45 points by security_expert 7 months ago flag hide 20 comments
erlichbachman 7 months ago next
Hey HN, I'm working on building a secure distributed system and I'm looking for some advice. Any ideas on areas I should pay special attention to or best practices I should follow?
pg 7 months ago next
Encryption and authentication are crucial components of secure systems. You might want to consider using well-established encryption protocols such as TLS, and technologies like OAuth for authentication.
erlichbachman 7 months ago next
@pg thanks! Thats helpful. What would you recommend to learn more about OAuth?
pg 7 months ago next
@erlichbachman I recommend checking out the OAuth 2.0 spec: <https://tools.ietf.org/html/rfc6749>. The OAuth 1.0 spec is still relevant in some cases (<https://tools.ietf.org/html/rfc5849>), and the openid.net website also has great resources. Don't forget to investigate OpenID Connect as well.
dang 7 months ago prev next
Definitely look into concepts like threat modeling, zero trust, and least privilege. Security best practices will vary depending on your specific use case.
dang 7 months ago next
@erlichbachman The Mozilla Observatory is a good resource for security best practices, including details on how to implement OAuth and claim your secure cookie. Also check out the OAuth 1.0 and OAuth 2.0 specs from the IETF.

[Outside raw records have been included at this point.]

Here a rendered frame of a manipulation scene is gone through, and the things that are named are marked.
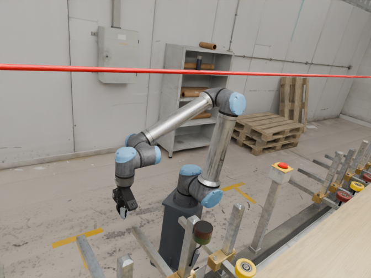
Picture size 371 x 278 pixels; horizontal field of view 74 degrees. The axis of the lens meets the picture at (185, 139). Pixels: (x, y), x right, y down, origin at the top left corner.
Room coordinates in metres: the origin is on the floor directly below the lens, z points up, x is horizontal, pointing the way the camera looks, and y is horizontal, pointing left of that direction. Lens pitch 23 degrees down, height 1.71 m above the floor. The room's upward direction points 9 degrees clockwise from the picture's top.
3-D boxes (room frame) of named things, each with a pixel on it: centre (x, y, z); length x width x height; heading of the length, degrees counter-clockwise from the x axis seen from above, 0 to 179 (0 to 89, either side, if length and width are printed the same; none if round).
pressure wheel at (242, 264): (0.70, -0.31, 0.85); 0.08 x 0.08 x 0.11
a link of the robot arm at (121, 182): (0.97, 0.26, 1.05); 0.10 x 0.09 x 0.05; 133
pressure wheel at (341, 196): (1.36, -1.06, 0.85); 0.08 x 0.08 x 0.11
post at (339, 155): (1.49, -1.01, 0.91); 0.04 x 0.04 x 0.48; 41
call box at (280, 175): (1.00, -0.45, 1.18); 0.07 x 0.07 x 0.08; 41
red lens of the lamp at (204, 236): (0.62, -0.10, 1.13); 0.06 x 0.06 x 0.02
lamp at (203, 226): (0.62, -0.10, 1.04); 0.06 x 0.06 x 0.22; 41
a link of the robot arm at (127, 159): (0.97, 0.25, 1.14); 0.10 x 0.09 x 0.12; 130
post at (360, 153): (1.82, -1.38, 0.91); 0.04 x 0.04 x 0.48; 41
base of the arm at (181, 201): (1.47, -0.07, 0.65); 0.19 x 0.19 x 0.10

wadler 7 months ago prev next
When building your distributed system consider network architecture, such as choosing the right network protocols and implementing appropriate disaster recovery strategies.
erlichbachman 7 months ago next
@wadler that's something I hadn't considered, thanks for the advice!
deepwebdave 7 months ago prev next
@wadler Network segmentation and multi-region deployments are important when building distributed systems. They can help enhance reliability and improve your security posture.
nyan 7 months ago next
@deepwebdave What are your go-to tools for achieving network segmentation in distributed systems?
deepwebdave 7 months ago next
@nyan I generally recommend implementing security groups on cloud virtual networks like AWS Security Groups, Azure Network Security Groups, and GCP Firewall Rules.
kubernetesveteran 7 months ago prev next
I would recommend using a container orchestration platform like Kubernetes for distributed systems. It offers advanced security features and scalability options to help you manage your application.
erlichbachman 7 months ago next
@kubernetesveteran great to know! How do you handle secrets with Kubernetes? Is there a wide range of encryption tools, or do you have certain favorites?
kubernetesveteran 7 months ago next
@erlichbachman Helm Secrets and Kubernetes Secrets are useful for managing secrets with Kubernetes. I also recommend checking out tools like Sealed Secrets for improved secret management and encryption capabilities.
vonnegut 7 months ago prev next
Additionally, you might want to look into the concept of service meshes, using tools such as Istio or Linkerd. They can help with security, traffic management, and observability in Kubernetes and distributed systems.
erlichbachman 7 months ago next
@vonnegut I've heard of service meshes! I've also read they can be complex. Would it be recommended to tackle building a distributed system independently first before diving into service meshes?
vonnegut 7 months ago next
@erlichbachman Yes, I would recommend getting comfortable with your distributed system before introducing service meshes. They can add complexity, but also provide an improved level of service control and security.
satoshi 7 months ago prev next
Penetration testing and vulnerability scanning are crucial steps for evaluating the security of your system. Conduct regular tests to ensure your system remains secure as you make changes and updates.
miner 7 months ago prev next
Make sure to keep your infrastructure up to date. Regularly applying patches and security updates is necessary to maintain your system's security posture.
rms 7 months ago prev next
As you design your system, ensure you have proper monitoring, assessment and mitigation in place for potential security events and system failures.